Grizzly bears, with their magnetic pull toward media attention, are polarizing the nation yet again. In April, the grizzlies in and around Yellowstone National Park were delisted from the Endangered Species list, sparking controversy over the future of these misunderstood giants. In Glacier National Park, another groundbreaking study to estimate the grizzly population is nearing completion, and questions regarding delisting will soon follow. Both Yellowstone and Glacier populations have been growing steadily since the dangerous lows of the 1970s. Scientists, however, doubt that the grizzlies of these two parks could withstand losing federal protection that would come with delisting.
The U.S. Fish and Wildlife Service believes a healthy population of more than 500 grizzlies exists in the area around Yellowstone. But over 250 scientists and researchers have opposed this decision. They doubt enough genetic diversity exists in the bear population for them to survive unprotected and under human pressures like global warming and increased development.
U.S. Geological Survey (USGS) researchers have identified at least 460 individual bears within an eight-million-acre swath of land in and around Glacier National Park. The study collects hair and DNA samples from the bears by using scented barbed wire, tree rubs, and scat samples. This noninvasive, bear-friendly approach can only give minimal information about total populations and trends.
The study showed that Glacier National Park holds one of the highest concentrations of grizzly bears in the lower 48 states, but researchers warn they are still years away from knowing whether a sufficient population exists to delist the bears in Glacier. The grizzly bear’s nomadic lifestyle, migrating through dense and near-impassable forests, makes it extremely challenging for researchers to accurately record sizes and trends. This means that, in turn, it’s nearly impossible to judge the healthiness of genetic diversity within the population and whether it could sustain delisting. The main factor contributing to a lack of genetic diversity is geographic isolation. The grizzly bear populations in Glacier and Yellowstone are isolated from other grizzly populations and are therefore unable to come in contact (and breed) with other groups. This threatens biological diversity by making the bears prone to inbreeding and thus more susceptible to environmental changes and human influences.
Increasing visitor numbers to these parks, while educationally necessary, brings bears into close contact with humans inside the protected walls of the parks. This habituates the bears toward humans, and inevitably leads to the bears' own demise as they wander outside the parks, across highways, and into the fields of gun-toting ranchers worried about their livestock. Encroaching golf courses and mountain estates, spilling onto the borders of our national and state parks, also severely threaten the livelihood of these mammalian giants. Even under federal protection, bear fatalities due to road building, poaching, and killing problem bears with a nose for human food are becoming all too common in recent years. Without federal protection one can only wonder what the future of grizzlies in Montana will be.

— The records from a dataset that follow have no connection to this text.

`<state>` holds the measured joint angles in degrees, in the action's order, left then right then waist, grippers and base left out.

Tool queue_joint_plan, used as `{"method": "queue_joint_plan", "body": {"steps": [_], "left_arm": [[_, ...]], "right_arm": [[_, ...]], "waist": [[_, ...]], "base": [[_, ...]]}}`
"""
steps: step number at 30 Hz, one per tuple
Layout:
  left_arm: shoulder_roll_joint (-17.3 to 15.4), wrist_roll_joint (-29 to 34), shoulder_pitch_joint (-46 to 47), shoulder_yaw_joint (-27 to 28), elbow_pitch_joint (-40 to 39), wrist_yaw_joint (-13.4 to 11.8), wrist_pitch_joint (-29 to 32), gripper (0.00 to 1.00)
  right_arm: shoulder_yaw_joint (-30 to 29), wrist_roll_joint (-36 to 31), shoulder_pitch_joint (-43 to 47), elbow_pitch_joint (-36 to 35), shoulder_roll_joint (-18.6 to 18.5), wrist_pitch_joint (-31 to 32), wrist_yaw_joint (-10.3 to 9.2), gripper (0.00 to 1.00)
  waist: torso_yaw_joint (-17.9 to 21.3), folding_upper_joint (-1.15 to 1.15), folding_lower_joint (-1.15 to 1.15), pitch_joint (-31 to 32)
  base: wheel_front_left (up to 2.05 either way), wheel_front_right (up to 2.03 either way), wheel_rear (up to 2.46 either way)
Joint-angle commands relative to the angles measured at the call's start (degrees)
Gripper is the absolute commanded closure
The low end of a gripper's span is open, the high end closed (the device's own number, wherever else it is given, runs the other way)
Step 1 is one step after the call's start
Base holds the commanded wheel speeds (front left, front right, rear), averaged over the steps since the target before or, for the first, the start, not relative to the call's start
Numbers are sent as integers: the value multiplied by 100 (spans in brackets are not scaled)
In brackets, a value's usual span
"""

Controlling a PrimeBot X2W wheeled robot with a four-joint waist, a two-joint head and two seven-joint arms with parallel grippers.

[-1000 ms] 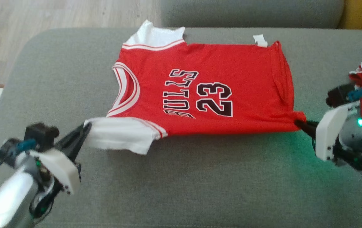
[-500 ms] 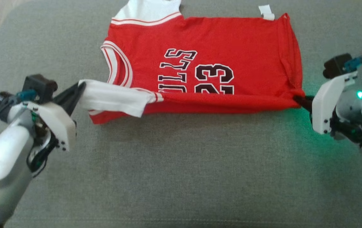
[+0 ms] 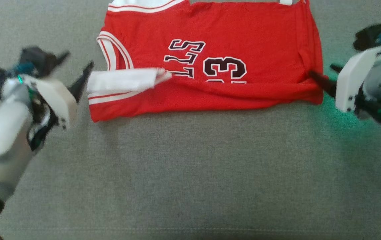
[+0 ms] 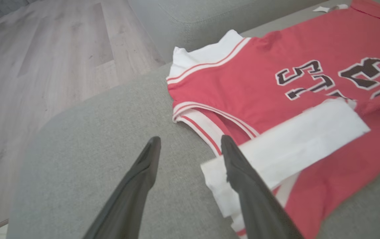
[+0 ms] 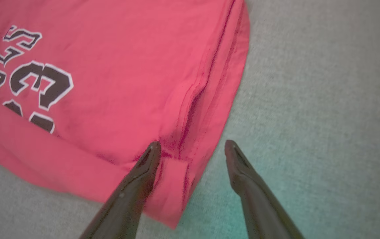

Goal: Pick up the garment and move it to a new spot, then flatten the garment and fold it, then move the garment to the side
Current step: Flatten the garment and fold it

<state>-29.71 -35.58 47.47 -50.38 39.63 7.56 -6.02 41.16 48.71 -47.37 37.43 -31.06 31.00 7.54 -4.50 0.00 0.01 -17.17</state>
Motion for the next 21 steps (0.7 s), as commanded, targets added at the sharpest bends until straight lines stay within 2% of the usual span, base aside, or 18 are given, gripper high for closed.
{"method": "queue_joint_plan", "body": {"steps": [1, 8, 11, 12, 17, 21], "left_arm": [[-153, -35, 563, 240, 134, -9, -174, 0], [217, -51, 1192, 445, 833, -119, -632, 0], [381, -152, 1446, 745, 1073, -299, -829, 0], [454, -211, 1536, 1016, 1074, -414, -885, 0], [519, 147, 1156, 2056, -27, -713, -896, 0], [707, 482, 402, 2923, -888, -799, -897, 0]], "right_arm": [[-106, -85, -243, -70, 22, -78, -5, 0], [-441, -289, -608, 165, 200, -500, -5, 0], [-630, -475, -735, 222, 328, -1056, -5, 0], [-727, -585, -743, 220, 416, -1506, -5, 0], [-999, -790, -478, 164, 617, -2778, -5, 0], [-1240, -1033, -141, 158, 755, -3724, -5, 0]], "waist": [[5, 0, -1, -88], [22, 0, -1, -318], [24, 0, -1, -383], [24, 0, -1, -376], [-10, 0, -1, -161], [-31, 0, -1, 146]], "base": [[0, 0, 0], [0, 0, 0], [0, 0, 0], [0, 0, 0], [0, 0, 0], [0, 0, 0]]}}
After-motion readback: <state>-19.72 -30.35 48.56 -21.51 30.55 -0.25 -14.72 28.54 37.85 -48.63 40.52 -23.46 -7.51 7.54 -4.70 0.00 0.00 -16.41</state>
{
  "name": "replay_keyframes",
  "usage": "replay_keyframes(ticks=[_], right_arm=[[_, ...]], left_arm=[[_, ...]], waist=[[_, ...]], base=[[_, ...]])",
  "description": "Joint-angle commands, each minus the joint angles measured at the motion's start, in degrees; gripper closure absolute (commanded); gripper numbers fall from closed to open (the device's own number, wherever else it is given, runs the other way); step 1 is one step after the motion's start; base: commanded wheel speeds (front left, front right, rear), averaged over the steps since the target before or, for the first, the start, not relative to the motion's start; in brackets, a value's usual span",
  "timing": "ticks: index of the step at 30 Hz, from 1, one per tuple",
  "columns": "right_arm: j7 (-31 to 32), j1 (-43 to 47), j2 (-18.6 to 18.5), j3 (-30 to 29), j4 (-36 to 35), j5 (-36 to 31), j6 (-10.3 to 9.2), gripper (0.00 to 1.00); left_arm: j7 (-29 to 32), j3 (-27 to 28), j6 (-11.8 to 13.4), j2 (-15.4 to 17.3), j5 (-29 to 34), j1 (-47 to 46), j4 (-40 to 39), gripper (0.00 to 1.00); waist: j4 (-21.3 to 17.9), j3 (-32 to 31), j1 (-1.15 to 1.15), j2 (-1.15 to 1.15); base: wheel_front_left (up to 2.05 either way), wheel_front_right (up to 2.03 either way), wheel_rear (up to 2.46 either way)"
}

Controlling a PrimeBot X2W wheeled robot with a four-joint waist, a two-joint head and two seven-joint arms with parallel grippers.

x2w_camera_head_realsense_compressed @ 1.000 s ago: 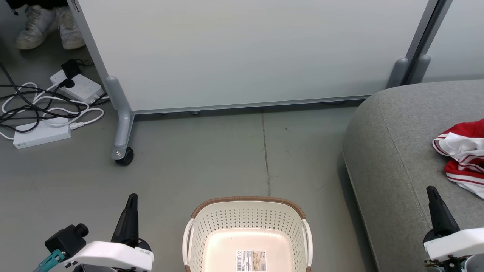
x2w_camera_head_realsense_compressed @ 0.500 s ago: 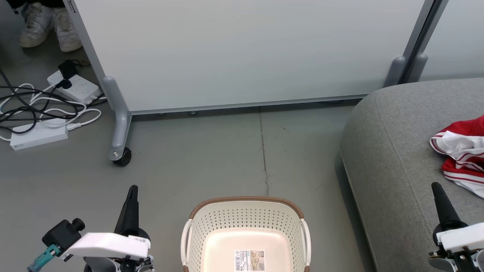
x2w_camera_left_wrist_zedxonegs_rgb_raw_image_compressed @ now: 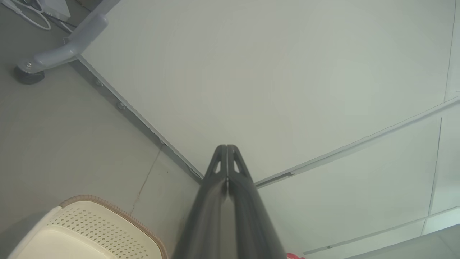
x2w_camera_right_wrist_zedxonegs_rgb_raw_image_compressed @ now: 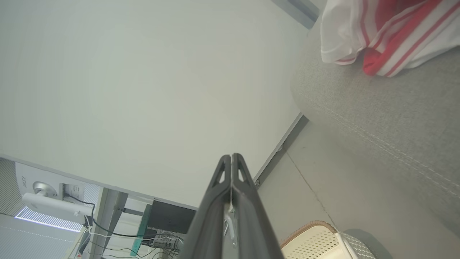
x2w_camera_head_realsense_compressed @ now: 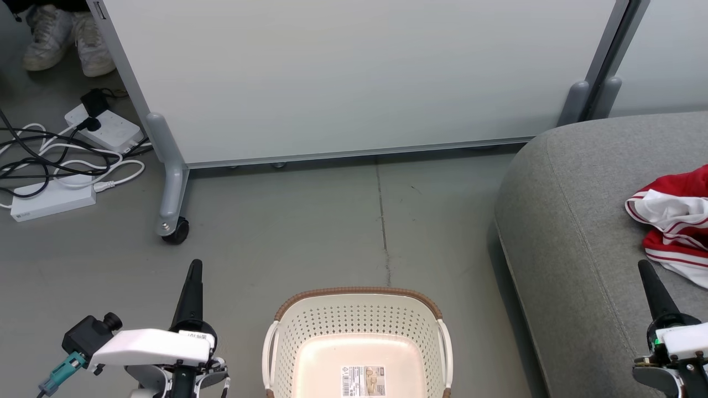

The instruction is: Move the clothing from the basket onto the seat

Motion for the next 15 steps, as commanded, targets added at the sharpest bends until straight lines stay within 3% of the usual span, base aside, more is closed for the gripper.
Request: replay_keyframes(ticks=[1,15], right_arm=[[0.7,-1.56,-0.68,-0.62,-0.07,1.7,0.11,1.0],[2.78,-3.13,-0.82,-2.31,1.95,9.35,0.12,1.0]], left_arm=[[0.28,0.41,-0.53,0.16,-1.43,-1.9,-0.21,1.0],[1.33,0.98,-1.59,-0.71,-8.66,-3.33,0.64,1.0]], waist=[[-0.05,0.01,0.0,0.0],[-0.49,0.08,0.0,0.0]], base=[[0.0,0.0,0.0],[0.0,0.0,0.0]])
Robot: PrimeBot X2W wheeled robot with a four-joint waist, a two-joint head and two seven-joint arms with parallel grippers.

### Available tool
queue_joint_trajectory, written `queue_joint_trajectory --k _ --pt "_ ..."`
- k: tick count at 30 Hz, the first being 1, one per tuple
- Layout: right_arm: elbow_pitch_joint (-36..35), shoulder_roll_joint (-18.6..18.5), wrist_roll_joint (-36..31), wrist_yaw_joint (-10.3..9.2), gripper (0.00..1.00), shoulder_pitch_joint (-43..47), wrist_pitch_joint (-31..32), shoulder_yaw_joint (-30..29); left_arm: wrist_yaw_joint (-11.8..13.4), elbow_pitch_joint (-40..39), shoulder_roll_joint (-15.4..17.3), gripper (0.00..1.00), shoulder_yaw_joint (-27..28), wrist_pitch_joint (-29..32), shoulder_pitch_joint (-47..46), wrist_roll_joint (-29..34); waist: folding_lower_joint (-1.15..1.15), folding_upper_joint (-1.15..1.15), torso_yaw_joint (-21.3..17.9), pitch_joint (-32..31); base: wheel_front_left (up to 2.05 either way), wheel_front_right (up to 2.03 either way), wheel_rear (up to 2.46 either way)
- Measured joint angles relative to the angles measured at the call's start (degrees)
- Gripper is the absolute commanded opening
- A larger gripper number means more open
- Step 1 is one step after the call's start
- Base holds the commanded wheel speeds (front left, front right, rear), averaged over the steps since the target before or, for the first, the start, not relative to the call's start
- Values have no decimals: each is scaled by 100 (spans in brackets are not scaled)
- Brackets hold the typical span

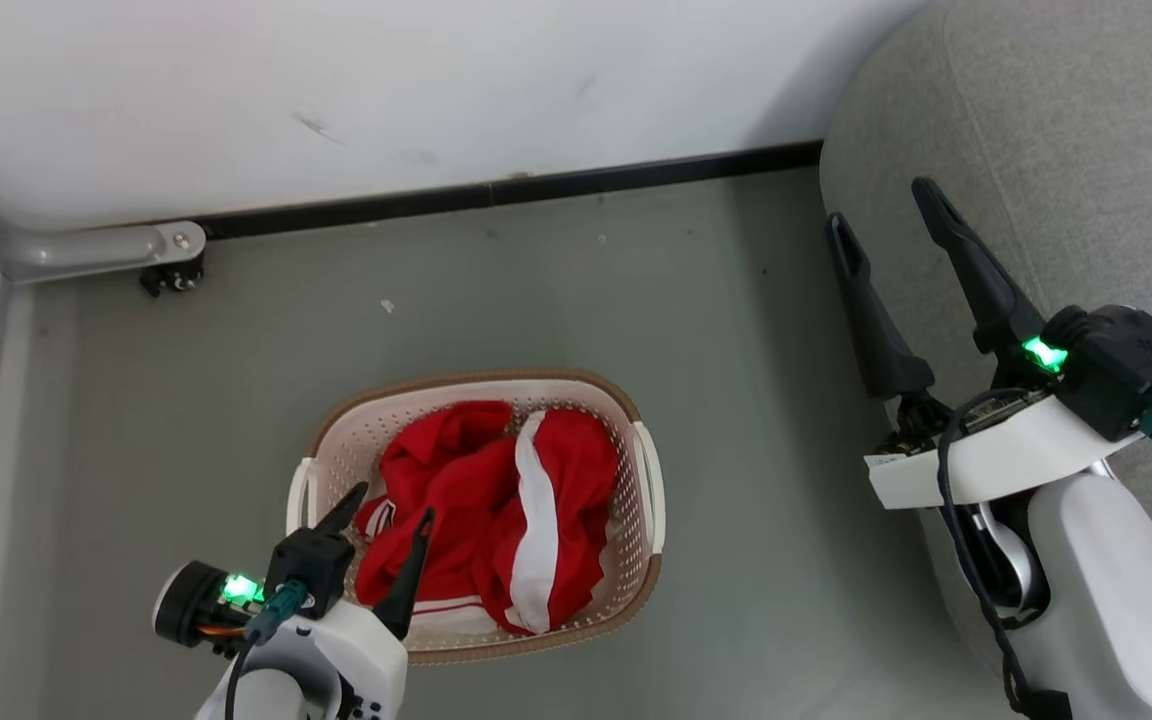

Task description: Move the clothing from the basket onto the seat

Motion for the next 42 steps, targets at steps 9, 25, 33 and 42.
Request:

The announcement by Deputy Interior Secretary Lynn Scarlett to delist grizzly bears in Yellowstone could set a dangerous precedent for our other national parks, by prematurely declaring the existence of a “healthy population” for an animal that once roamed 98 percent of this country. The conservation strategy taken in and around Yellowstone over the next few years will likely determine the fate of grizzlies in Montana. The USGS researchers in Glacier are also close to finalizing an estimate of the grizzly population in the area, and delisting efforts by the federal government are likely imminent. If grizzlies are to survive, then it is up to local and state agencies, along with anyone visiting or living in grizzly bear habitats, to continue protecting these national treasures.
In all its splendid forms the bear is one of the most revered creatures of the wild. And it’s not as if outdoor enthusiasts have much of a choice in that matter: not respecting these often vicious carnivores can land a hiker into a predicament from which no amount of bear-spray can offer salvation. If you care to marvel at these venerated beasts from a safer distance and perhaps learn how to keep them at such a range, you might want to check out a few of the following books.
David Smith’s Backcountry Bear Basics: The Definitive Guide to Avoiding Unpleasant Encounters is an essential read for anyone not well-versed in bear safety that is planning an excursion into the woods. It not only provides a thorough compendium of how to travel safely through bear country by avoiding potentially dangerous encounters, it also sheds truth on some commonly accepted yet erroneous bear myths.
Bears I Have Known by Bob Murphy provides a much more personal account of the titular animal. As a park ranger for over 50 years, the author has built up a wide array of first-hand accounts with bears that readers will find harrowing at times and tremendously entertaining throughout.
In the Company of Wild Bears: A Celebration of Backcountry Grizzlies and Black Bears by Howard Smith is a good hybrid of the styles presented in the previous two books. The author combines personal anecdotes of bear encounters with informative sidebars that educate and engage readers. Ultimately the book pays respect not only to this wondrous beast but—in a larger sense—to the great outdoors in general. After all, it’s not just a better understanding of bear safety but a developed knowledge of all the potential perils of backcountry adventuring that keeps us on the trail. In the wilderness, ignorance and bliss do not hike side-by-side.